Y en ese diálogo, el director aparece como un mero cazador al acecho, que observa al actor para captar con su cámara esos destellos de vida, de lo lúdico. Sobre esta premisa, será la puesta en escena (posición de cámara y movimientos, la disposición del resto de elementos que conforman la imagen) la que se ponga al servicio de la actuación y no al revés, como sucede en la mayoría de los casos.
Esa es la diferencia entre el cine de Albert Serra frente a otras propuestas, digamos, más convencionales, lo cual no deja de resultar una sorpresa en una obra tan fuertemente esteticista como la del director catalán.
La vida, pues, como sustento para la inspiración del actor y, en consecuencia, de la construcción del artefacto cinematográfico. Lo lúdico como soporte para dar forma al arte. La obra cinematográfica ya conformada, después, como espejo de esa vida que ha quedado capturada en sus imágenes.
Ahí será cuando el arte devuelva a lo cotidiano ese espíritu lúdico que, ahora, partirá de la pantalla, alimento contra el tedio al que nos aboca la cotidianidad (urbe) de la que Serra quiere que escapemos. El cine se convierte, así, como la fiesta, lo lúdico, en arma política y de subversión.

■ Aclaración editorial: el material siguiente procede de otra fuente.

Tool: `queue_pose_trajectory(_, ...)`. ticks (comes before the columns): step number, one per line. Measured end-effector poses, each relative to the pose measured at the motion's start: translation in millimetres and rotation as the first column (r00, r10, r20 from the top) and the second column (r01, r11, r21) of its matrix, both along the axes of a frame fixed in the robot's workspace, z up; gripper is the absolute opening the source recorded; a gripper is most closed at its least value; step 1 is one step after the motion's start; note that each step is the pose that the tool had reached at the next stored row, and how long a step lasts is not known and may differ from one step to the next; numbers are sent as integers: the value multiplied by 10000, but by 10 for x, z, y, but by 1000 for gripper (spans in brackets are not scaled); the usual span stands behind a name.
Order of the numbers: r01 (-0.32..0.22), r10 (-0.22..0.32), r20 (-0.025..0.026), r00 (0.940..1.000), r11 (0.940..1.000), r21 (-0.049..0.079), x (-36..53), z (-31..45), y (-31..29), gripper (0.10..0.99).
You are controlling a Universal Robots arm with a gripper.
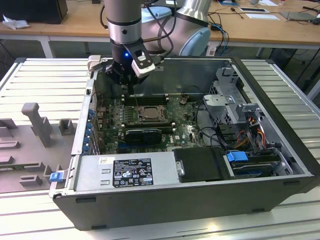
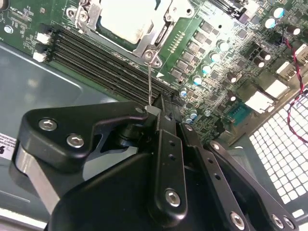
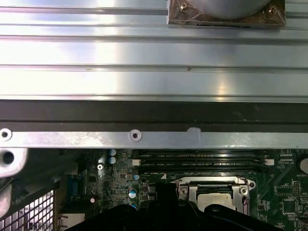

No es fácil seguir las pistas que Serra deja en un texto al que, con frecuencia, le falta un poco de claridad y al que agradeceríamos una más precisa sistematización a la hora de exponer ciertos conceptos. Serra divaga, repite y retoma ideas aquí y allá, si bien la brevedad del texto (poco más de 110 cuartillas) ayudará a aliviar el peso al lector que se atreva a abordarlo. Tampoco estamos hablando de un ensayo al uso. Quizá todo sea fruto de esa misma intención de exaltación de lo festivo a la que quiere que nos asomemos.
Tampoco era una idea fácil de exponer. El verdadero arte, el cine, como la vida, se encuentra entre los resquicios de la razón, dice Serra, aparece por sorpresa por el rabillo del ojo, en esos espacios donde todo parece, a la vez, claro y confuso.
Habrá quien necesite más de una lectura para captar la esencia de lo que Serra quiere decirnos en este texto hasta entender, íntimamente, sus intenciones. Vale la pena, aunque solo sea por acercarnos un poco a un cineasta del que se puede decir con seguridad que tiene una mirada propia.